Work request >>
Give every line below again, exactly.

Data records
● ● ●

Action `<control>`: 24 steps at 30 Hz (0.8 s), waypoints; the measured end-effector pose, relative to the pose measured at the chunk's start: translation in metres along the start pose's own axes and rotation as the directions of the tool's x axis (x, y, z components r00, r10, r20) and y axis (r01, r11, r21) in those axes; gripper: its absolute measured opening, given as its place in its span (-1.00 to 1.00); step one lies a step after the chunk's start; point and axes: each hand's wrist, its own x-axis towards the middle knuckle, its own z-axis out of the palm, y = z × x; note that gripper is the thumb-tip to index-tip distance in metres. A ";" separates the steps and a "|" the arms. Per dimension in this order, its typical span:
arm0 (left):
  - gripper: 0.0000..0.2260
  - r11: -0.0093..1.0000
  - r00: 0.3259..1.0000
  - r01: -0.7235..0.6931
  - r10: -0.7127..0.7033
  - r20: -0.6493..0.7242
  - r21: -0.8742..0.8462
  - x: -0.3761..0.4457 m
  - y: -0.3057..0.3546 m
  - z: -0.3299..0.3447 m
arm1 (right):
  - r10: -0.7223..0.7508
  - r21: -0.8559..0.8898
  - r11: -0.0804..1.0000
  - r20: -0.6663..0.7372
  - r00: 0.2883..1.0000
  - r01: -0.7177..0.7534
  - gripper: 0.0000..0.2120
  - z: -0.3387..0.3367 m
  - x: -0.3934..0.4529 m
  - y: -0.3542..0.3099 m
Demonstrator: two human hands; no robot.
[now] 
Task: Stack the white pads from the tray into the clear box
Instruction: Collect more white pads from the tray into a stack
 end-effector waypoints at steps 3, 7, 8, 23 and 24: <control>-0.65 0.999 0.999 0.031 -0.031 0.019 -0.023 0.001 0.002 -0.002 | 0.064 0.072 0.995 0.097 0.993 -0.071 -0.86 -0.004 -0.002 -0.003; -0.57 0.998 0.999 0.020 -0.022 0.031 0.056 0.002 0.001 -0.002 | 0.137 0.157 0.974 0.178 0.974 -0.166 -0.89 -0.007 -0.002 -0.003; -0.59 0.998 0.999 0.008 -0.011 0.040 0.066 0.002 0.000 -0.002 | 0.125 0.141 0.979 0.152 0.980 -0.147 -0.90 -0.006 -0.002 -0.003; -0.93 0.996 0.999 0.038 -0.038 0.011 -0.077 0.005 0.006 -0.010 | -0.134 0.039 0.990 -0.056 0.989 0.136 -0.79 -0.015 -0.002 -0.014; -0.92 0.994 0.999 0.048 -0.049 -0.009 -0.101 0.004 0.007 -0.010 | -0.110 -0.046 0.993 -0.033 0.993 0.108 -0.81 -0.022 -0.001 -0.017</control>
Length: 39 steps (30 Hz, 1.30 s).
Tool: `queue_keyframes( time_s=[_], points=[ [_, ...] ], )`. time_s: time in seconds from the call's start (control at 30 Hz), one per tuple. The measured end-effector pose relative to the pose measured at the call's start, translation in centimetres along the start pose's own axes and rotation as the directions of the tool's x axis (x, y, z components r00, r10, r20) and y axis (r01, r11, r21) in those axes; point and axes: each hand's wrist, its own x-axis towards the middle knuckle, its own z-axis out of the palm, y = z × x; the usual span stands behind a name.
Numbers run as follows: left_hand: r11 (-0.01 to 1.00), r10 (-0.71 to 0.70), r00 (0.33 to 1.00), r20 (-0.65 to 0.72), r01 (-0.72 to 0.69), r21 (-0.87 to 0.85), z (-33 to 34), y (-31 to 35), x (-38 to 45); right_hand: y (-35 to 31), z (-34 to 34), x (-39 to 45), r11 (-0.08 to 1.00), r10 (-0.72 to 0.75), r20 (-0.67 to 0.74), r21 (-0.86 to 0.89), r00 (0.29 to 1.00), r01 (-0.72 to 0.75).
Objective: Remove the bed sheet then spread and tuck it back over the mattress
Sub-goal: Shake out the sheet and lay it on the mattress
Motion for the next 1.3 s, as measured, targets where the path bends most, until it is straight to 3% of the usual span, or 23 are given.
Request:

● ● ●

Response to the task >>
Action `<control>`: 24 steps at 30 Hz (0.8 s), waypoints; the measured end-effector pose, relative to the pose measured at the chunk's start: translation in metres along the start pose's own axes and rotation as the directions of the tool's x axis (x, y, z components r00, r10, r20) and y axis (r01, r11, r21) in those axes; gripper: its absolute measured opening, given as its place in its span (-1.00 to 1.00); step one lies a step after the chunk's start; point and axes: each hand's wrist, its own x-axis towards the middle knuckle, its own z-axis out of the palm, y = z × x; note that gripper is the thumb-tip to index-tip distance in metres. A ";" separates the steps and a "|" the arms. Per dimension in this order, its typical span:
arm0 (left):
  - gripper: 0.0000..0.2260
  - r11: -0.0093..1.0000
  - r00: 0.3259..1.0000
  - r01: -0.7235..0.6931
  - r10: -0.7127..0.7033
  - r20: -0.6493..0.7242
  - r21: -0.8742..0.8462
  - x: -0.3761..0.4457 m
  - y: -0.3057..0.3546 m
  - z: -0.3299..0.3447 m
arm1 (right):
  - r10: -0.7223..0.7508
  - r21: -0.8559..0.8898
  - r11: -0.0804..1.0000
  - r20: -0.6663..0.7372
  - r00: 0.2883..1.0000
  - r01: -0.7177..0.7534
  - gripper: 0.0000..0.2120
  - z: -0.3387..0.3367 m
  - x: -0.3934..0.4529 m
  - y: -0.3542..0.3099 m
Demonstrator: two human hands; no robot.
[now] 
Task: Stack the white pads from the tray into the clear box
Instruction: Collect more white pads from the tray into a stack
 end-effector waypoints at steps 3, 7, 8, 23 and 24: <control>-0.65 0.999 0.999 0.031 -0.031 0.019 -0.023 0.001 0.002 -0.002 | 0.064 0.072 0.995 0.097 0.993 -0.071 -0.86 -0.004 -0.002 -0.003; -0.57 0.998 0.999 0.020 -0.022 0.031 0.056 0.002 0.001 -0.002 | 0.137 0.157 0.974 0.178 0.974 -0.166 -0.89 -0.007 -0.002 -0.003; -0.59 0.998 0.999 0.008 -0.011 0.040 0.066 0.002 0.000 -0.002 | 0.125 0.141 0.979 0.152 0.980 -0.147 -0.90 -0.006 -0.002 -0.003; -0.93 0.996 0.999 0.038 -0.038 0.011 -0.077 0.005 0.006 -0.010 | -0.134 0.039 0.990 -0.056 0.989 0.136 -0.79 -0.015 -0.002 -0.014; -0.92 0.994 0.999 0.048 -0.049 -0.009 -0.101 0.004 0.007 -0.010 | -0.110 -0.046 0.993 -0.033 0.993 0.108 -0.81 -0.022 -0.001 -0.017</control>
Length: 39 steps (30 Hz, 1.30 s).
Tool: `queue_keyframes( time_s=[_], points=[ [_, ...] ], )`. time_s: time in seconds from the call's start (control at 30 Hz), one per tuple. The measured end-effector pose relative to the pose measured at the call's start, translation in centimetres along the start pose's own axes and rotation as the directions of the tool's x axis (x, y, z components r00, r10, r20) and y axis (r01, r11, r21) in those axes; point and axes: each hand's wrist, its own x-axis towards the middle knuckle, its own z-axis out of the palm, y = z × x; the usual span stands behind a name.
Numbers run as follows: left_hand: r11 (-0.01 to 1.00), r10 (-0.71 to 0.70), r00 (0.33 to 1.00), r20 (-0.65 to 0.72), r01 (-0.72 to 0.69), r21 (-0.87 to 0.85), z (-33 to 34), y (-31 to 35), x (-38 to 45); right_hand: y (-35 to 31), z (-34 to 34), x (-39 to 45), r11 (-0.08 to 1.00), r10 (-0.72 to 0.75), r20 (-0.67 to 0.74), r21 (-0.86 to 0.89), r00 (0.29 to 1.00), r01 (-0.72 to 0.75).
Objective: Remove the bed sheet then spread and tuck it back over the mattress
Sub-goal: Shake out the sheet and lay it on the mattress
Motion for the next 1.3 s, as measured, targets where the path bends most, until it is straight to 3% of the usual span, or 23 are given.
Request:

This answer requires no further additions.